ADR 0001: Use Pydantic v2 for Data Models¶
Status¶
Accepted
Date¶
2026-01-05
Context¶
Interposition's data models (ResponseChunk, InteractionRequest, RequestFingerprint, Interaction, Cassette) are immutable structures representing recorded interactions. The library needs:
- Serialization: Save/load cassettes to/from JSON files for persistence
- Runtime Validation: Validate data when loading cassettes from external sources
- Immutability: Prevent accidental modification of recorded data
Decision¶
Use Pydantic v2 BaseModel with ConfigDict(frozen=True) for all data models.

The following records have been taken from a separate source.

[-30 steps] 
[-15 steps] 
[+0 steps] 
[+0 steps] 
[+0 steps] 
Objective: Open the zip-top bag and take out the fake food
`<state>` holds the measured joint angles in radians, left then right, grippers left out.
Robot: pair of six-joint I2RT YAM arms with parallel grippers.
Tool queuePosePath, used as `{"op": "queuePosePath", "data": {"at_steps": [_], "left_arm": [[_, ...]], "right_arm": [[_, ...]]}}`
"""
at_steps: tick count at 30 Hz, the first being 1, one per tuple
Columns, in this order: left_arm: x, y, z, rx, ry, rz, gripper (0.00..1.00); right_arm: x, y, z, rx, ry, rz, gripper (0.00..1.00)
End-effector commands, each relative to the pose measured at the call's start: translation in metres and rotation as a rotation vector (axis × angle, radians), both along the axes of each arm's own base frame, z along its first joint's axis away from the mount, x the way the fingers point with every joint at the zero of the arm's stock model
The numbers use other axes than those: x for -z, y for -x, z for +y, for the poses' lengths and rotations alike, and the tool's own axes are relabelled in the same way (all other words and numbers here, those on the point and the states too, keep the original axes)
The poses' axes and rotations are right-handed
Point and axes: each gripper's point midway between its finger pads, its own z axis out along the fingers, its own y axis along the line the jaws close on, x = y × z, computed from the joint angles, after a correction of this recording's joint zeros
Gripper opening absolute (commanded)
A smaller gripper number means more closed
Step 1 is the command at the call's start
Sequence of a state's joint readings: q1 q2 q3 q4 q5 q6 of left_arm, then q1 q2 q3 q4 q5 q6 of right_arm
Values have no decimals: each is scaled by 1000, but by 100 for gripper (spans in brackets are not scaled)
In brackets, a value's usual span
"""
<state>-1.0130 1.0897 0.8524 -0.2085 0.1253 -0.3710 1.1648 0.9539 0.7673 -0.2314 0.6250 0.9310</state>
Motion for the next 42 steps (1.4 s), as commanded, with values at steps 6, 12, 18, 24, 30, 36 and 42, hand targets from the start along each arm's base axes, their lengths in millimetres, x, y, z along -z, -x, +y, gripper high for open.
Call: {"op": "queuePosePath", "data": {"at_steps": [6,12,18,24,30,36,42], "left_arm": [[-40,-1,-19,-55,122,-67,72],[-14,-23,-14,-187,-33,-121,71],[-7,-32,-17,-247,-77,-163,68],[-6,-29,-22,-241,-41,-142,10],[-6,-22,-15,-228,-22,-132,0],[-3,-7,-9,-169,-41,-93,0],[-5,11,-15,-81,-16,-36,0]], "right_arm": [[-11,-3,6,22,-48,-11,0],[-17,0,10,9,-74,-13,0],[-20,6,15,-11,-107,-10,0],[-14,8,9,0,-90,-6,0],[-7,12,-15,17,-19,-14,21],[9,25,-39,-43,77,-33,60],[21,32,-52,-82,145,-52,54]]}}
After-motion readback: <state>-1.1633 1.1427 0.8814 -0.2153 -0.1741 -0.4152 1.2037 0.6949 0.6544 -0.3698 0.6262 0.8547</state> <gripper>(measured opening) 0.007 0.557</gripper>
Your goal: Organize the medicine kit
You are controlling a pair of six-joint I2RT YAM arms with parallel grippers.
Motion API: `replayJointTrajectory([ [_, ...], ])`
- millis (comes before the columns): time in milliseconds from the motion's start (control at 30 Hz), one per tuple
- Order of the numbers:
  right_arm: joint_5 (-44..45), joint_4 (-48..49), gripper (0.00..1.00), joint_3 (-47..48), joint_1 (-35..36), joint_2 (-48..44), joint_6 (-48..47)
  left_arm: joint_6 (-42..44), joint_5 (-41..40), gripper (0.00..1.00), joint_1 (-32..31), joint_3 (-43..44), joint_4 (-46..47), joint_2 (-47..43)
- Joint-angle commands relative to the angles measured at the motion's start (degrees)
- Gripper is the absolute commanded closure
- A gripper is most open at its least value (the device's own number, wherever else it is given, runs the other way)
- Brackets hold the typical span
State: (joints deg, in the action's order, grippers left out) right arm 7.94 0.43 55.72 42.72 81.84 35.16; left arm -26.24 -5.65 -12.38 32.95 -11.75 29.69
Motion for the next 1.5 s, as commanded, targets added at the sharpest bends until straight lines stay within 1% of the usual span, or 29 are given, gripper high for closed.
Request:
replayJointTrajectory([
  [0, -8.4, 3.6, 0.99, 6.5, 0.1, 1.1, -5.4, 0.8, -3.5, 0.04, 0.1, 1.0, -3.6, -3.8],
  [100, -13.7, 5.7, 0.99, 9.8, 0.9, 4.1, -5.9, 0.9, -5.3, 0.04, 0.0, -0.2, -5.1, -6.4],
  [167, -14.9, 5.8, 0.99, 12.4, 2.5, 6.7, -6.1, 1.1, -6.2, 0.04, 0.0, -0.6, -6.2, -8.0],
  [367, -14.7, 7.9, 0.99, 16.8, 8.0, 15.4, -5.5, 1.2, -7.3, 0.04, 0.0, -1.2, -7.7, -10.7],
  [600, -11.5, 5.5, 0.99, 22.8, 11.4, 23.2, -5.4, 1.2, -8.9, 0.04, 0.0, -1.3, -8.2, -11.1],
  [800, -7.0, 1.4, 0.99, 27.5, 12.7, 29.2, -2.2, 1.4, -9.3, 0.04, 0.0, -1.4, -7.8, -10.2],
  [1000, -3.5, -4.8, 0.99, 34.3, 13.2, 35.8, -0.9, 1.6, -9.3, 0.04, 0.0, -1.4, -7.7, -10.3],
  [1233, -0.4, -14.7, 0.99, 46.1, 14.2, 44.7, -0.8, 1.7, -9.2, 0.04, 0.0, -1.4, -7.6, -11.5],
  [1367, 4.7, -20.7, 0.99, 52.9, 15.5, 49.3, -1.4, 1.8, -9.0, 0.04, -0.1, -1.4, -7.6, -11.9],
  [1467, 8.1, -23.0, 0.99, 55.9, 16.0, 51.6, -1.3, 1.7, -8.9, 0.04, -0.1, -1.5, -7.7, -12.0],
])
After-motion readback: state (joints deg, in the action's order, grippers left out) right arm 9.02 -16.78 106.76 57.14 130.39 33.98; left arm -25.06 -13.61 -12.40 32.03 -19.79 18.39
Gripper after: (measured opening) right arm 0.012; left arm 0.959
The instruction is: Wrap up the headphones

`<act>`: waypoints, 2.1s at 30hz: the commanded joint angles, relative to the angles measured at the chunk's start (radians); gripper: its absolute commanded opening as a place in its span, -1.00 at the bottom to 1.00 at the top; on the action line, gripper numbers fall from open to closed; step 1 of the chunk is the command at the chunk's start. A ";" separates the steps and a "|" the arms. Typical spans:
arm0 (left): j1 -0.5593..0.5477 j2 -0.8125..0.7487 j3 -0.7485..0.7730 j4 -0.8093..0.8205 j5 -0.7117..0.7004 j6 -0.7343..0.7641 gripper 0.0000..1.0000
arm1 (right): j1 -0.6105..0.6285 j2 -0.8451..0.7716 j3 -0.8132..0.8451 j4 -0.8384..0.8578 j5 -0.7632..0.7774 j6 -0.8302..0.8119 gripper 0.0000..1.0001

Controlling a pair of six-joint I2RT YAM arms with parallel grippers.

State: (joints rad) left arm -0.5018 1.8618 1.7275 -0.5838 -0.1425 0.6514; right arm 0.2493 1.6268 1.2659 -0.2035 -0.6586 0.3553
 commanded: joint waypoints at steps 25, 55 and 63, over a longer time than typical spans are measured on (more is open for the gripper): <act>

Domain services (e.g., Broker) use regular Python classes since they don't require serialization.
Rationale¶
- Built-in Serialization:
model_dump_json()andmodel_validate_json()eliminate need for custom serialization code - Automatic Validation: Validates data at construction and deserialization, catching malformed cassette files
- Immutability:
ConfigDict(frozen=True)provides same guarantees as frozen dataclasses - Type Safety: Excellent mypy strict mode support via pydantic.mypy plugin
- Performance: Rust core makes validation overhead negligible
- Clean Validation API:
@model_validatorfor cross-field validation (e.g., fingerprint matching)
Implications¶
Positive¶
- Cassette persistence without custom code
- Automatic validation catches corrupted files
- JSON schema generation for documentation
Concerns¶
- External dependency adds ~6MB to installation size (mitigation: Pydantic is widely adopted and well-maintained, risk is low)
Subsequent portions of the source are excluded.